If you’re a fan of the Netflix show Black Mirror, go watch the episode called “Men Against Fire” before reading this. It’s the one about war.
In this 60-minute science fiction show, soldiers have been (somehow) programed so that when they look at certain people they see them as freaky monsters with pointed teeth and bizarre faces. These people look frightening and non-human. They are thought of as objects, not as people at all. In reality they are themselves terrified, unarmed, ordinary looking people. And they have a tool with which to protect themselves, a stick with a green light. It doesn’t kill or injure. The stick deprograms a soldier so that when he looks at someone he sees them as they really are without the monstrous distortion.
Of course a deprogramed soldier is of no use to the military. In “Men Against Fire” the military offers a deprogramed soldier two choices. He can re-experience on an endless loop a recent reality in which he murdered helpless human beings, but this time experience it while seeing them as human beings instead of as “roaches” (what the military calls the intended victims made to appear monstrous), or he can be reprogramed and get back to the untroubled work of extermination.
While this story is more fiction than science, some reality breaks into the Netflix drama. During World War I, we’re told accurately, a commander beat troops with a stick to get them to shoot at enemies. Troops we’re also routinely drugged for the same purpose. During World War II, we’re told, also on the basis of actual studies, only 15% to 20% of U.S. troops fired at opposing troops. In other words, 80% to 85% of the Greatest Heroes of the Greatest War Ever were actually a drain on the killing campaign, whereas the conscientious objector featured in the new Mel Gibson movie or, for that matter, the guy who stayed home and grew vegetables contributed more to the effort.
Killing and facing killing are extremely difficult. They require the closest human reality to programing. They require conditioning. They require muscle memory. They require thoughtless reflex. The U.S. military had so mastered this programing by the time of the war on Vietnam that as many as 85% of troops actually fired at enemies — though some of them also fired at their own commanders. The real trouble came when they didn’t remember these acts of murder as the extermination of “roaches” but as the reality of what they were. And veterans remembered their acts of murder on an endless loop with no option to be re-programed out of it. And they killed themselves in greater numbers than the Vietnamese had killed them.
The U.S. military has advanced not an inch in the matter of reconciling its killers to what they have done. Here’s an account just published of what that means for veterans and those they know and love. You can easily find another such account every day online. The top killer of members of the U.S. military is suicide. The top killer of the people who live in “liberated” nations during their liberations is members of the U.S. military. This is not coincidental. Veterans suffer from post-traumatic stress disorder (only a disorder from the perspective of those who’d like to suppress healthy inhibitions), moral injury (what a veteran friend calls “a fancy word for guilt and regret”), and neurocognitive disorder/brain injury. Often the same individual suffers all three of these types of harm, and often they are hard to distinguish from each other or to fully diagnose prior to autopsy. But the one that eats your soul, the one solved only by science fiction, is moral injury.

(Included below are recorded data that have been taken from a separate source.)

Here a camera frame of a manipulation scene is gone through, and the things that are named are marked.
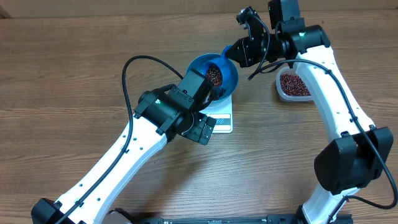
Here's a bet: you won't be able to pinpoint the red adzuki beans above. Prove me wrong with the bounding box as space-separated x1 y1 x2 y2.
216 74 311 99

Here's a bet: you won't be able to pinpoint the blue plastic measuring scoop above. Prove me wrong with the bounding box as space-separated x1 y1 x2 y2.
203 45 231 92

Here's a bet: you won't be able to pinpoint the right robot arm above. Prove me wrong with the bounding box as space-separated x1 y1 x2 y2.
226 1 394 223

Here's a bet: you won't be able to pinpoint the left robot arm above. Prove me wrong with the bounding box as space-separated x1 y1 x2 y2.
31 69 216 223

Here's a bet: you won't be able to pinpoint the white digital kitchen scale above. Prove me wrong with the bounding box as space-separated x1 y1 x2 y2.
201 95 233 134

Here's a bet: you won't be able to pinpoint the blue metal bowl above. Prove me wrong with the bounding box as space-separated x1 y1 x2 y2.
186 54 239 101

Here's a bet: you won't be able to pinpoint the clear plastic container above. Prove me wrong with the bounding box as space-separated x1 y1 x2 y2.
275 67 313 103

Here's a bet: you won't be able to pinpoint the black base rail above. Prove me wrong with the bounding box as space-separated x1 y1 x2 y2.
105 207 354 224

Of course science fiction only works when it overlaps with nonfiction. U.S. troops conditioned to kick in doors in Iraq or Syria and view every person inside as a non-human threat don’t use the term “roaches,” preferring “hadjis” or “camel jockeys” or “terrorists” or “combatants” or “military aged males” or “Muslims.” Removing the killers physically to a drone piloting booth can create psychic “distance” aided by reference to victims as “bugsplat” and other terms in the same vein as “roaches.” But this approach to producing conscience-free killers has been a spectacular failure. Watch the real suffering of the real drone killers in the current movie National Bird. There’s no fiction there, but the very same horror of the roach-killing soldier re-experiencing what he’s done.
Such failures and shortcomings for the military are never complete failures of course. Many kill, and kill ever more willingly. What becomes of them afterward is not the military’s problem. It couldn’t possibly care less. So, awareness of what becomes of those who kill won’t stop the killing. What we need is the real life equivalent of a little stick with a green light on it, a magic tool for deprograming members of every military on earth, every potential recruit, every investor in weapons dealing, every profiteer, every willing tax payer, every apathetic observer, every heartless politician, every thoughtless propagandist. What can we use?
I think the closest equivalents to the stick with the green light are passports and telephones. Give every American a passport automatically and free. Make the right to travel inviolable, including for felons. Make the duty to travel and to speak multiple languages part of every education. And give every family in every nation on the Pentagon’s potential enemies list a phone with a camera and internet access. Ask them to tell us their stories, including the stories of their encounters with the rarest of species: the newly appearing Unarmed American.